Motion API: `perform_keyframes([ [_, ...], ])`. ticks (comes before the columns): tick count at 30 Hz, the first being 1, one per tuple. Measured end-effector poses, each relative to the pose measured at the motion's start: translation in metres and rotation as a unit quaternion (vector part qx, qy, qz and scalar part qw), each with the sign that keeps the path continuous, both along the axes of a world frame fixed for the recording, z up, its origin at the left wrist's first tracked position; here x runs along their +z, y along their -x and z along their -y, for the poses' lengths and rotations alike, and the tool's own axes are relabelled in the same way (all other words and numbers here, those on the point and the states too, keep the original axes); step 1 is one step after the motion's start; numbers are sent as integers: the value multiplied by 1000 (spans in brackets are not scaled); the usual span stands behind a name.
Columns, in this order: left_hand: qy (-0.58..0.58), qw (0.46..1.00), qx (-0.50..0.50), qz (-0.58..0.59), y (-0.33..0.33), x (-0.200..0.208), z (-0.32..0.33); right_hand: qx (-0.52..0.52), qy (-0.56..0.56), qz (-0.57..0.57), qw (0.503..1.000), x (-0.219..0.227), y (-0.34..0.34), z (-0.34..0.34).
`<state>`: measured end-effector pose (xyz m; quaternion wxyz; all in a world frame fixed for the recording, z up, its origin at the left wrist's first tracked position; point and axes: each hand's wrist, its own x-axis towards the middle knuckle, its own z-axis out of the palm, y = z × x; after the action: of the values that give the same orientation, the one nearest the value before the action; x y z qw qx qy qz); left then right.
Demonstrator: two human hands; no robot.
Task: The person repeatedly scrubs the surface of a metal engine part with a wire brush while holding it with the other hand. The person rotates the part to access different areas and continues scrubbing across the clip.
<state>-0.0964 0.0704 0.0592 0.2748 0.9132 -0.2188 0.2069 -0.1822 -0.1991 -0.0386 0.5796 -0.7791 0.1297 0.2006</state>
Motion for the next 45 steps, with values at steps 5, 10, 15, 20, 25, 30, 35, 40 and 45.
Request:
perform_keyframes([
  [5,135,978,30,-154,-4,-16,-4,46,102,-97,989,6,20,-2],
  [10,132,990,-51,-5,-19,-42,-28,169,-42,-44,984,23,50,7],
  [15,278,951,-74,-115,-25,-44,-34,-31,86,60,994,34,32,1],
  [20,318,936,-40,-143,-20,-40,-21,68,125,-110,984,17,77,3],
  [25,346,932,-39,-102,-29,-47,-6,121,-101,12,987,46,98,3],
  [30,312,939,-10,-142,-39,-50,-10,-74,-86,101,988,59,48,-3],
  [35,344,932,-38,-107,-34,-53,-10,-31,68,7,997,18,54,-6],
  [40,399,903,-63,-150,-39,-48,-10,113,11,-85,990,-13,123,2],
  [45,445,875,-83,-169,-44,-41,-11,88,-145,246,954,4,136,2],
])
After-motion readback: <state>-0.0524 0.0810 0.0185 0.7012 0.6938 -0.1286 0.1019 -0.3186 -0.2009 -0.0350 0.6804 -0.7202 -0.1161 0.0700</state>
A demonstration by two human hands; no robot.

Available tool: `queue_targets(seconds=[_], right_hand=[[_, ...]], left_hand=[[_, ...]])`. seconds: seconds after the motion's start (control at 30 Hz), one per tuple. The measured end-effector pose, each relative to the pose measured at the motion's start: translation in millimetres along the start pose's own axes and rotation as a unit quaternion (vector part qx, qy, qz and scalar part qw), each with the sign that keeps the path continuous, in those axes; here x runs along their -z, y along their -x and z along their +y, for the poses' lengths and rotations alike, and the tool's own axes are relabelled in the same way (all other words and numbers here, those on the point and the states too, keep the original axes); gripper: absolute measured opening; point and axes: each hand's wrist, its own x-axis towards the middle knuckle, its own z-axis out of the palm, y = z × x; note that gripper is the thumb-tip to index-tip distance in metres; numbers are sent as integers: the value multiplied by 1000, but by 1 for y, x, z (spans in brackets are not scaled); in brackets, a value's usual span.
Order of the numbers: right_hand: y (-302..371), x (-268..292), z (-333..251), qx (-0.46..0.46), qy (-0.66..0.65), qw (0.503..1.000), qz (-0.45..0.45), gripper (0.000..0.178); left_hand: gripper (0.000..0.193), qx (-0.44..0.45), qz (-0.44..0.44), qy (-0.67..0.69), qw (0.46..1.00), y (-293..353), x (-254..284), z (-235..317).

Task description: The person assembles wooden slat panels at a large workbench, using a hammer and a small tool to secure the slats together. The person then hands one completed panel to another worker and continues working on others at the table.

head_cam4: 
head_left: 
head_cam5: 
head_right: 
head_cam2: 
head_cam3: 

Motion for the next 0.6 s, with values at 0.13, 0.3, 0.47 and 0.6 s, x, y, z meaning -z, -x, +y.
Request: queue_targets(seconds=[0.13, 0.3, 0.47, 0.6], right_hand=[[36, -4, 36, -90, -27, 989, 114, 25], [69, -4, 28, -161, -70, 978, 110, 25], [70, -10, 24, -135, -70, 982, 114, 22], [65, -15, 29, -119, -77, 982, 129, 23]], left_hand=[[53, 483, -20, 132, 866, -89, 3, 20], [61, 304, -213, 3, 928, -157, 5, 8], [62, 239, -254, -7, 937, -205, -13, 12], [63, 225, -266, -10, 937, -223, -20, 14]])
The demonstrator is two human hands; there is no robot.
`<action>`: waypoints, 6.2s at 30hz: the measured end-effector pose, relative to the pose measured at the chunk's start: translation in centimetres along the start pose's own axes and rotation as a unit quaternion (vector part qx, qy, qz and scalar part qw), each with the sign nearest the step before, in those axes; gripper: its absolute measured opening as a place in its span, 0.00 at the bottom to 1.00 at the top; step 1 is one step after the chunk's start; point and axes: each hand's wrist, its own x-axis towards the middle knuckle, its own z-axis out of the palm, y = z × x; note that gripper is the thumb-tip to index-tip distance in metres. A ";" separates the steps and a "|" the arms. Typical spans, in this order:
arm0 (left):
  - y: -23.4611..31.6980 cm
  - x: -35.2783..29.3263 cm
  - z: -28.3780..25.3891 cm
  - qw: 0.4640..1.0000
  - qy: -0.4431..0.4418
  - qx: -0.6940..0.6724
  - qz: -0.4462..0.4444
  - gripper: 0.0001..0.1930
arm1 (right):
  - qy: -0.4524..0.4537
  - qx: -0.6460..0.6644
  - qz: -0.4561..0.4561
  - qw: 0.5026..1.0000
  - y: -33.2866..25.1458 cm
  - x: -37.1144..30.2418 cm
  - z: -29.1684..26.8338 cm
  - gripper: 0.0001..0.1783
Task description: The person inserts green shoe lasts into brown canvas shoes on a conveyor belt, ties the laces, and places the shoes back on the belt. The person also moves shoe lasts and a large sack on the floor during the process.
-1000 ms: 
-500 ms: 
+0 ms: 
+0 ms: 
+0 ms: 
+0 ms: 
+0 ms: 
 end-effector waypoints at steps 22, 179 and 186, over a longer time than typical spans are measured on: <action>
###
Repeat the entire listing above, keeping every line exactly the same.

> _Answer space_
Motion API: `perform_keyframes([ [_, ...], ])`. ticks (comes before the columns): tick count at 30 Hz, the first being 1, one per tuple. Measured end-effector poses, each relative to the pose measured at the motion's start: translation in metres and rotation as a unit quaternion (vector part qx, qy, qz and scalar part qw), each with the sign that keeps the path continuous, both along the axes of a world frame fixed for the recording, z up, its origin at the left wrist's first tracked position; here x runs along their +z, y along their -x and z along their -y, for the poses' lengths and rotations alike, and the tool's own axes are relabelled in the same way (all other words and numbers here, those on the point and the states too, keep the original axes); step 1 is one step after the motion's start; numbers are sent as integers: the value multiplied by 1000 (spans in brackets are not scaled); the usual span stands behind a name.
Columns, in this order: left_hand: qy (-0.58..0.58), qw (0.46..1.00), qx (-0.50..0.50), qz (-0.58..0.59), y (-0.33..0.33), x (-0.200..0.208), z (-0.32..0.33); right_hand: qx (-0.52..0.52), qy (-0.56..0.56), qz (-0.57..0.57), qw (0.503..1.000), x (-0.219..0.227), y (-0.34..0.34), z (-0.34..0.34).
`<state>`: measured end-effector pose (xyz m; quaternion wxyz; all in a world frame fixed for the recording, z up, its origin at the left wrist's first tracked position; point and axes: each hand's wrist, its own x-axis towards the middle knuckle, its own z-axis out of the palm, y = z × x; after the action: of the values that give the same orientation, the one nearest the value before the action; x y z qw qx qy qz); left then right.
Demonstrator: two human hands; no robot.
Task: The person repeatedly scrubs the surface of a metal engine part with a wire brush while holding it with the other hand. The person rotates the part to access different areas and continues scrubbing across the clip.
<state>-0.0964 0.0704 0.0592 0.2748 0.9132 -0.2188 0.2069 -0.1822 -0.1991 -0.0386 0.5796 -0.7791 0.1297 0.2006</state>
Motion for the next 45 steps, with values at steps 5, 10, 15, 20, 25, 30, 35, 40 and 45.
Request:
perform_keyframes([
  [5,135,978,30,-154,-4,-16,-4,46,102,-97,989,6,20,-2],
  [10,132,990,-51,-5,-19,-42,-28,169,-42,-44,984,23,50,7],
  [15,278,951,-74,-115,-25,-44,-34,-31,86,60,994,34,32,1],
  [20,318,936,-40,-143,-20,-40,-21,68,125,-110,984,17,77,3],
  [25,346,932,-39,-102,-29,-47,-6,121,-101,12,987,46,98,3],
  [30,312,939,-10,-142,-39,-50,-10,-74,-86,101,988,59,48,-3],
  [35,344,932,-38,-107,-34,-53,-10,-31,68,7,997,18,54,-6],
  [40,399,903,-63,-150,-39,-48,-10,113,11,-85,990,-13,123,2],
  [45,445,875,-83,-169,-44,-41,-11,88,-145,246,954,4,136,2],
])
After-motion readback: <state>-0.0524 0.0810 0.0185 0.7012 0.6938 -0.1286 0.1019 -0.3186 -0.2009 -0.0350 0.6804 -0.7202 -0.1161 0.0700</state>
A demonstration by two human hands; no robot.

Available tool: `queue_targets(seconds=[_], right_hand=[[_, ...]], left_hand=[[_, ...]])`. seconds: seconds after the motion's start (control at 30 Hz), one per tuple. The measured end-effector pose, each relative to the pose measured at the motion's start: translation in millimetres along the start pose's own axes and rotation as a unit quaternion (vector part qx, qy, qz and scalar part qw), each with the sign that keeps the path continuous, in those axes; here x runs along their -z, y along their -x and z along their +y, for the poses' lengths and rotations alike, and the tool's own axes are relabelled in the same way (all other words and numbers here, those on the point and the states too, keep the original axes); gripper: absolute measured opening; point and axes: each hand's wrist, its own x-axis towards the middle knuckle, its own z-axis out of the palm, y = z × x; note that gripper is the thumb-tip to index-tip distance in metres; numbers are sent as integers: the value multiplied by 1000, but by 1 for y, x, z (spans in brackets are not scaled); in brackets, a value's usual span.
Order of the numbers: right_hand: y (-302..371), x (-268..292), z (-333..251), qx (-0.46..0.46), qy (-0.66..0.65), qw (0.503..1.000), qz (-0.45..0.45), gripper (0.000..0.178); left_hand: gripper (0.000..0.193), qx (-0.44..0.45), qz (-0.44..0.44), qy (-0.67..0.69), qw (0.46..1.00), y (-293..353), x (-254..284), z (-235..317).

Task description: The person assembles wooden slat panels at a large workbench, using a hammer and a small tool to secure the slats together. The person then hands one completed panel to another worker and continues working on others at the table.

head_cam4: 
head_left: 
head_cam5: 
head_right: 
head_cam2: 
head_cam3: 

Motion for the next 0.6 s, with values at 0.13, 0.3, 0.47 and 0.6 s, x, y, z meaning -z, -x, +y.
Request: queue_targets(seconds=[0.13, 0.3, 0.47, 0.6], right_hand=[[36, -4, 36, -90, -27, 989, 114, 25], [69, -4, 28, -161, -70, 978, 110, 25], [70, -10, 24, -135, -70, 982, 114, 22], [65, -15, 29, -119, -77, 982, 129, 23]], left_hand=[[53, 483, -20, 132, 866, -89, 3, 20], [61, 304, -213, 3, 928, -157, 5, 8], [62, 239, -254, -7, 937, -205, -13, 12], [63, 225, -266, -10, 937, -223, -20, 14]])
The demonstrator is two human hands; there is no robot.
`<action>`: waypoints, 6.2s at 30hz: the measured end-effector pose, relative to the pose measured at the chunk's start: translation in centimetres along the start pose's own axes and rotation as a unit quaternion (vector part qx, qy, qz and scalar part qw), each with the sign nearest the step before, in those axes; gripper: its absolute measured opening as a place in its span, 0.00 at the bottom to 1.00 at the top; step 1 is one step after the chunk's start; point and axes: each hand's wrist, its own x-axis towards the middle knuckle, its own z-axis out of the palm, y = z × x; note that gripper is the thumb-tip to index-tip distance in metres. A ";" separates the steps and a "|" the arms. Typical spans, in this order:
arm0 (left):
  - y: -23.4611..31.6980 cm
  - x: -35.2783..29.3263 cm
  - z: -28.3780..25.3891 cm
  - qw: 0.4640..1.0000
  - qy: -0.4431..0.4418
  - qx: -0.6940..0.6724
  - qz: -0.4462..0.4444
  - gripper: 0.0001..0.1930
arm1 (right):
  - qy: -0.4524..0.4537
  - qx: -0.6460..0.6644
  - qz: -0.4561..0.4561
  - qw: 0.5026..1.0000
  - y: -33.2866..25.1458 cm
  - x: -37.1144..30.2418 cm
  - z: -29.1684..26.8338 cm
  - gripper: 0.0001..0.1783
Task description: The person inserts green shoe lasts into brown canvas shoes on a conveyor belt, ties the laces, and places the shoes back on the belt. The person also moves shoe lasts and a large sack on the floor during the process.
-1000 ms: 
-500 ms: 
+0 ms: 
+0 ms: 
+0 ms: 
+0 ms: 
+0 ms: 
 end-effector waypoints at steps 22, 179 and 186, over a longer time than typical spans are measured on: <action>

This completes the answer to the exercise.